Kit made the round trip of the last pack four times a day, which is to say that he daily covered twenty-four miles of mountain climbing, twelve miles of it under one hundred and fifty pounds. He was proud, hard, and tired, but in splendid physical condition. He ate and slept as he had never eaten and slept in his life, and as the end of the work came in sight, he was almost half sorry.

One problem bothered him. He had learned that he could fall with a hundred-weight on his back and survive; but he was confident, if he fell with that additional fifty pounds across the back of his neck, that it would break it clean. Each trail through the swamp was quickly churned bottomless by the thousands of packers, who were compelled continually to make new trails. It was while pioneering such a new trail, that he solved the problem of the extra fifty.

The soft, lush surface gave way under him; he floundered, and pitched forward on his face. The fifty pounds crushed his face in the mud and went clear without snapping his neck. With the remaining hundred pounds on his back, he arose on hands and knees. But he got no farther. One arm sank to the shoulder, pillowing his cheek in the slush. As he drew this arm clear, the other sank to the shoulder. In this position it was impossible to slip the straps, and the hundred-weight on his back would not let him rise. On hands and knees, sinking first one arm and then the other, he made an effort to crawl to where the small sack of flour had fallen. But he exhausted himself without advancing, and so churned and broke the grass surface, that a tiny pool of water began to form in perilous proximity to his mouth and nose.

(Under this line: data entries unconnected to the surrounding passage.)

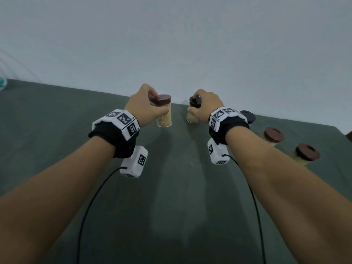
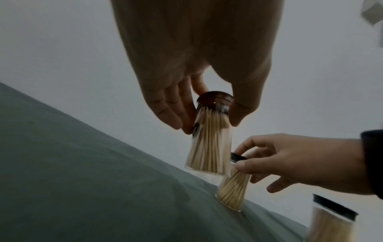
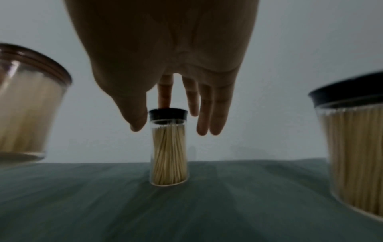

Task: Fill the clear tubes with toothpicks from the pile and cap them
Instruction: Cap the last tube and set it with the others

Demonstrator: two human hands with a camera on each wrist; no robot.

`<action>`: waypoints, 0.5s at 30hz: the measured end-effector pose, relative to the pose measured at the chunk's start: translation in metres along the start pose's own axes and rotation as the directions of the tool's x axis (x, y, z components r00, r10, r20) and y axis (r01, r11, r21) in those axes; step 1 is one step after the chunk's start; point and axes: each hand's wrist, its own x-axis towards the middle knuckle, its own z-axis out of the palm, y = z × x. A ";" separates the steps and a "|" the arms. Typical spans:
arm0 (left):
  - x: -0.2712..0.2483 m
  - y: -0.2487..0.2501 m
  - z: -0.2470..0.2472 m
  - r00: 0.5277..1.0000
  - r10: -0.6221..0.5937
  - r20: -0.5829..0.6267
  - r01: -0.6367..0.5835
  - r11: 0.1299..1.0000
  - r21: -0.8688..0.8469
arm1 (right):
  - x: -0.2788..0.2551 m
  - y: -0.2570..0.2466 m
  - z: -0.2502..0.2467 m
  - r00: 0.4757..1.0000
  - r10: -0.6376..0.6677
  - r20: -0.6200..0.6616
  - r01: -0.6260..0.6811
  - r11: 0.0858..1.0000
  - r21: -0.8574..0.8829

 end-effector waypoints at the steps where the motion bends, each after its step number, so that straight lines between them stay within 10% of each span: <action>1: 0.001 -0.003 -0.003 1.000 0.004 0.000 -0.004 1.000 0.017 | 0.002 -0.001 0.002 1.000 0.008 -0.020 -0.007 0.999 0.040; 15: -0.021 -0.058 -0.060 0.983 -0.134 -0.125 0.159 0.961 0.226 | -0.044 -0.081 0.028 0.931 -0.358 0.073 0.339 0.921 0.189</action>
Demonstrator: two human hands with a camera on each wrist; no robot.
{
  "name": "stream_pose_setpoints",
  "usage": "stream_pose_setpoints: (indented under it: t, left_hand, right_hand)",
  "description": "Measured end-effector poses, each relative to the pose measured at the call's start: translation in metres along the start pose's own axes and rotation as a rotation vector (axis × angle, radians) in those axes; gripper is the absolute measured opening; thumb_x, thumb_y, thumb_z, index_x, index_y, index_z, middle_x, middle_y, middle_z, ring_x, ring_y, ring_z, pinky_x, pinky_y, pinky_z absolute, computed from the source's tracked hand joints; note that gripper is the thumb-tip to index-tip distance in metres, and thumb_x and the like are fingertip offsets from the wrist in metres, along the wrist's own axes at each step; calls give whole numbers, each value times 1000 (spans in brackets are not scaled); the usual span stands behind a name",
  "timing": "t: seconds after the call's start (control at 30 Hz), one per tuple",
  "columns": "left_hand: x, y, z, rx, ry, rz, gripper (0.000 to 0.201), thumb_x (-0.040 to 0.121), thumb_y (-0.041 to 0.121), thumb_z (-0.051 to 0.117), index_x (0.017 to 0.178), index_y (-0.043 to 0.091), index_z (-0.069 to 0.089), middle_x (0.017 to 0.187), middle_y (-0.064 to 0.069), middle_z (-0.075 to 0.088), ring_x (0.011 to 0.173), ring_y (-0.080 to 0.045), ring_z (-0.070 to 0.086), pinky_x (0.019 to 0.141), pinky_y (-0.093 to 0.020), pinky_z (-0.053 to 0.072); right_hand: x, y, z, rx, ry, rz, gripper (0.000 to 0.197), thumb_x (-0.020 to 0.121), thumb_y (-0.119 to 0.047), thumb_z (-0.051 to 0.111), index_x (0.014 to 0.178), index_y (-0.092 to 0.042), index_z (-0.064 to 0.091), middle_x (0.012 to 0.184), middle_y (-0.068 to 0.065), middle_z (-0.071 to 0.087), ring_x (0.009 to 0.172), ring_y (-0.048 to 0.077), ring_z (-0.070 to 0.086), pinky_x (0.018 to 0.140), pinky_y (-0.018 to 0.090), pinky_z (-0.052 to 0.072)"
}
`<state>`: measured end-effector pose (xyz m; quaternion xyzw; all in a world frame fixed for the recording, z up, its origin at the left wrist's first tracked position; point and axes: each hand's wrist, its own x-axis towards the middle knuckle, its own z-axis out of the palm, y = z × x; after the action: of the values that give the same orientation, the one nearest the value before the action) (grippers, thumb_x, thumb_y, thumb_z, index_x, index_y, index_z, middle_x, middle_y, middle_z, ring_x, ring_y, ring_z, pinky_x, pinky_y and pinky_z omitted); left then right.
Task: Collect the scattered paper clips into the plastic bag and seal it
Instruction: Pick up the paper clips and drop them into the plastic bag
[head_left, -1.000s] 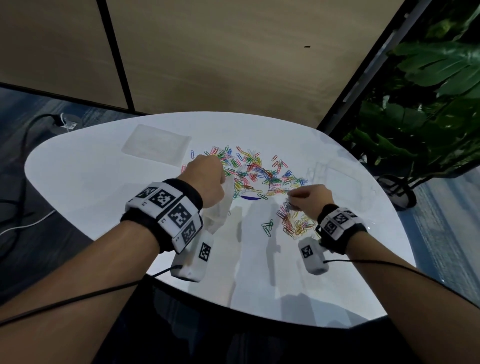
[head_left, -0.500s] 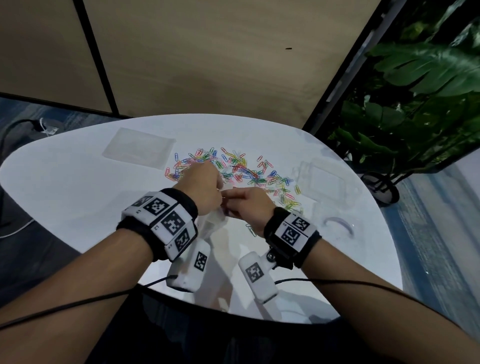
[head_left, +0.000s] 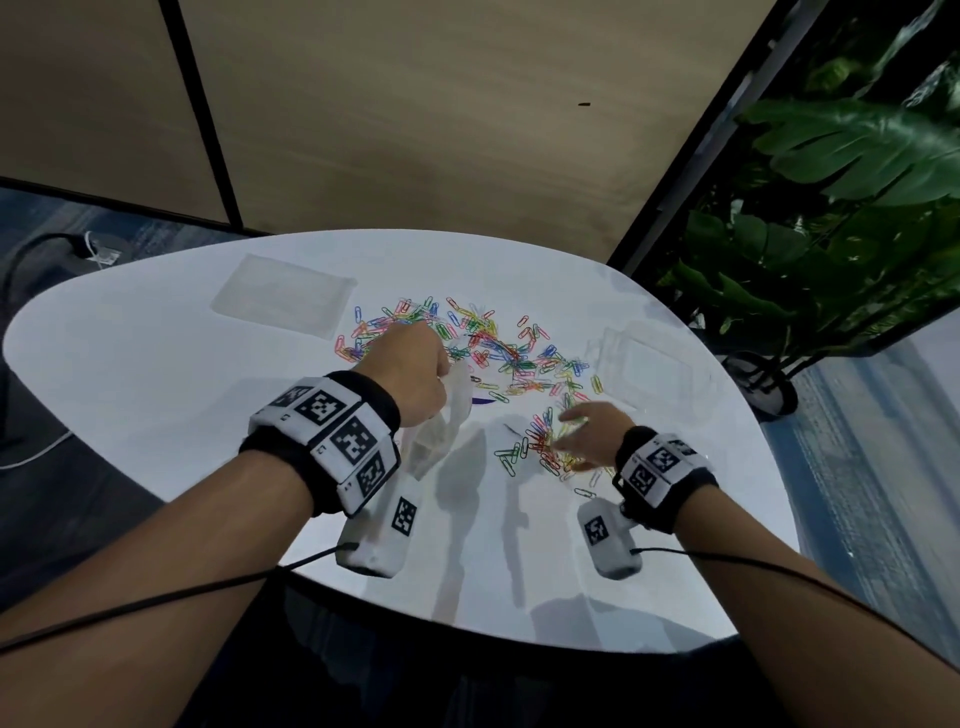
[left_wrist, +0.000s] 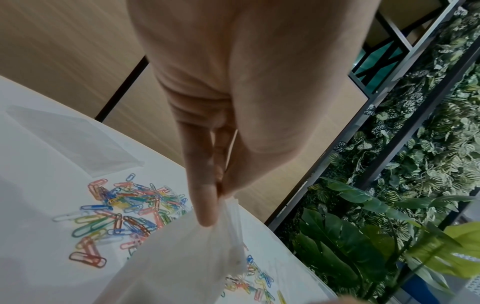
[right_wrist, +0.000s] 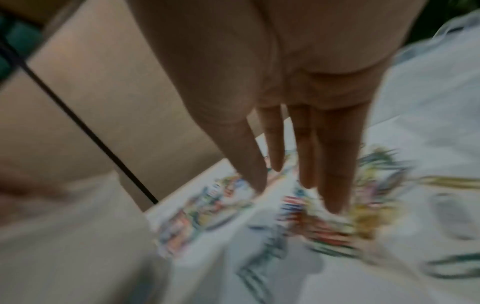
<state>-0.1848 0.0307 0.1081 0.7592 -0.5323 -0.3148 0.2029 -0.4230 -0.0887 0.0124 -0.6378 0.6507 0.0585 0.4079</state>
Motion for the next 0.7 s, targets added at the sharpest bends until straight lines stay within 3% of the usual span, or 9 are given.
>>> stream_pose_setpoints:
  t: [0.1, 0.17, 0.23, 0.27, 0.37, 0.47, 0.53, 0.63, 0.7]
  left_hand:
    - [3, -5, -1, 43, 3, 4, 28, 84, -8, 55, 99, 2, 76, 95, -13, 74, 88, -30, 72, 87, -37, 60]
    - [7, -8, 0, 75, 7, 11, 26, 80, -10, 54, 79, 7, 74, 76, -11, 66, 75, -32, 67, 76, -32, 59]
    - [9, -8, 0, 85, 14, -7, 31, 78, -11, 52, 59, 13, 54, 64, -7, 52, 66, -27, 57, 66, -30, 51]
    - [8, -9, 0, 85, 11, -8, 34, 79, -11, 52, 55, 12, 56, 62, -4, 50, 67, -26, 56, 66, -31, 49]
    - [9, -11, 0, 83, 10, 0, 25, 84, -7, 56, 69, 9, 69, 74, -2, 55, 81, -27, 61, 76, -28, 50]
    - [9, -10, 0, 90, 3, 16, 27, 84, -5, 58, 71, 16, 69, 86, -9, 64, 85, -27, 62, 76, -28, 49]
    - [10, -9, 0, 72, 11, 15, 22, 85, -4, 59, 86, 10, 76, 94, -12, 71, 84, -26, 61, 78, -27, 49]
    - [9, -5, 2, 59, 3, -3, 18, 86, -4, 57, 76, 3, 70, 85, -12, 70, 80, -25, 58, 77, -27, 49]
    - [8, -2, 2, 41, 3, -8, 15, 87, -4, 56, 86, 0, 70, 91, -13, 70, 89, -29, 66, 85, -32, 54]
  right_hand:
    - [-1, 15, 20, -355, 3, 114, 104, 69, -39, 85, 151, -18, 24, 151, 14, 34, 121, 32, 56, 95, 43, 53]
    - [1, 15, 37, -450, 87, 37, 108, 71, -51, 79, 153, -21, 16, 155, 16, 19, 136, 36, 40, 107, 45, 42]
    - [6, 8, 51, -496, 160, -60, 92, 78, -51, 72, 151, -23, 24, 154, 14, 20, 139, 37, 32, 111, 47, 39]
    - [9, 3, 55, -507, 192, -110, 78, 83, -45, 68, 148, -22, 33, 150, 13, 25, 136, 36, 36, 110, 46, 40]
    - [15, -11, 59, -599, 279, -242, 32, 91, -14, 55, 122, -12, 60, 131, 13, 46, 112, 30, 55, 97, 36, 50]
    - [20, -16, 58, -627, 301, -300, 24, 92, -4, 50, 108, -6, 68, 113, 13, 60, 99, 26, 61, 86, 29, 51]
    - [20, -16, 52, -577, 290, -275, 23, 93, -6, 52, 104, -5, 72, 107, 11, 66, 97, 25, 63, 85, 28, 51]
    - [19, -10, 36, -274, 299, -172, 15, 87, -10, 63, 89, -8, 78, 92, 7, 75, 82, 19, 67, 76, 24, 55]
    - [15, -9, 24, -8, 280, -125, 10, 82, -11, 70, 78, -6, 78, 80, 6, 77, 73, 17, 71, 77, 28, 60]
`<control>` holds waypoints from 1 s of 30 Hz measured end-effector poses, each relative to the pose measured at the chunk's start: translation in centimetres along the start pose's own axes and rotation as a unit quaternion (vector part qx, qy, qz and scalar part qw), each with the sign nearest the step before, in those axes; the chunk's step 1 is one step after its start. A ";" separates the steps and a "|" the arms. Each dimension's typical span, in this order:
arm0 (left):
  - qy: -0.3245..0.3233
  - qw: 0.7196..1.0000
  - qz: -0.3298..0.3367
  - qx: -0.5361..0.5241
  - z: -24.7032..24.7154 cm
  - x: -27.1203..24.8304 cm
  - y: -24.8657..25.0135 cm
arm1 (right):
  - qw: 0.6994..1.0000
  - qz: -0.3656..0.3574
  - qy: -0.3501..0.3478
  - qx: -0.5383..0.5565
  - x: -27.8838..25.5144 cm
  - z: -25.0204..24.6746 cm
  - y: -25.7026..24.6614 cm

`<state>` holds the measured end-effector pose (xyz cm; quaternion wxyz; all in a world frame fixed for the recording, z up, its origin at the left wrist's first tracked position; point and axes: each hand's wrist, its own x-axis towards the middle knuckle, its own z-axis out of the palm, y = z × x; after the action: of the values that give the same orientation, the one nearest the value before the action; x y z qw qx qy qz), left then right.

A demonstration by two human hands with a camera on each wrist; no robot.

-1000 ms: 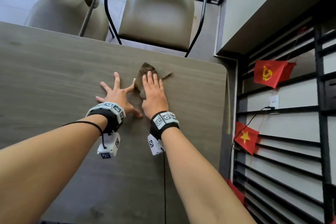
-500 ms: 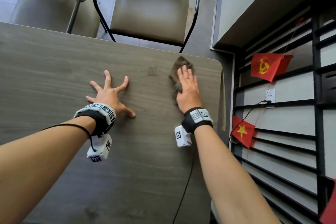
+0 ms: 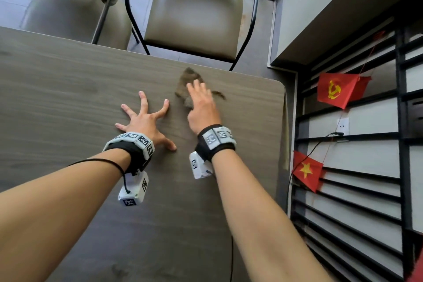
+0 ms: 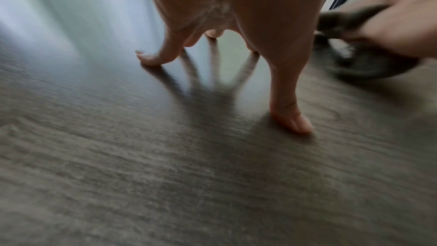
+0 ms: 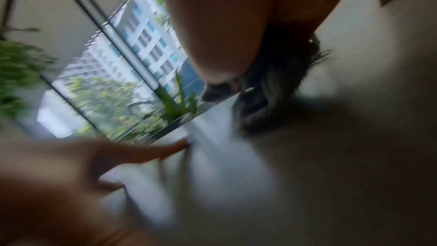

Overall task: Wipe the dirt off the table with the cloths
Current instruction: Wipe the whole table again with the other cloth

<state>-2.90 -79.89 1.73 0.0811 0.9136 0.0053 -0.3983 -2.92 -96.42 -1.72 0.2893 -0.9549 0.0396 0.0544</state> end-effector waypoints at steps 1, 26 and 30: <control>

He tried to throw himself on his back with the pack underneath, but this resulted in sinking both arms to the shoulders and gave him a foretaste of drowning. With exquisite patience, he slowly withdrew one sucking arm and then the other and rested them flat on the surface for the support of his chin. Then he began to call for help. After a time he heard the sound of feet sucking through the mud as some one advanced from behind.

“Lend a hand, friend,” he said. “Throw out a life-line or something.”

It was a woman’s voice that answered, and he recognized it.

“If you’ll unbuckle the straps I can get up.”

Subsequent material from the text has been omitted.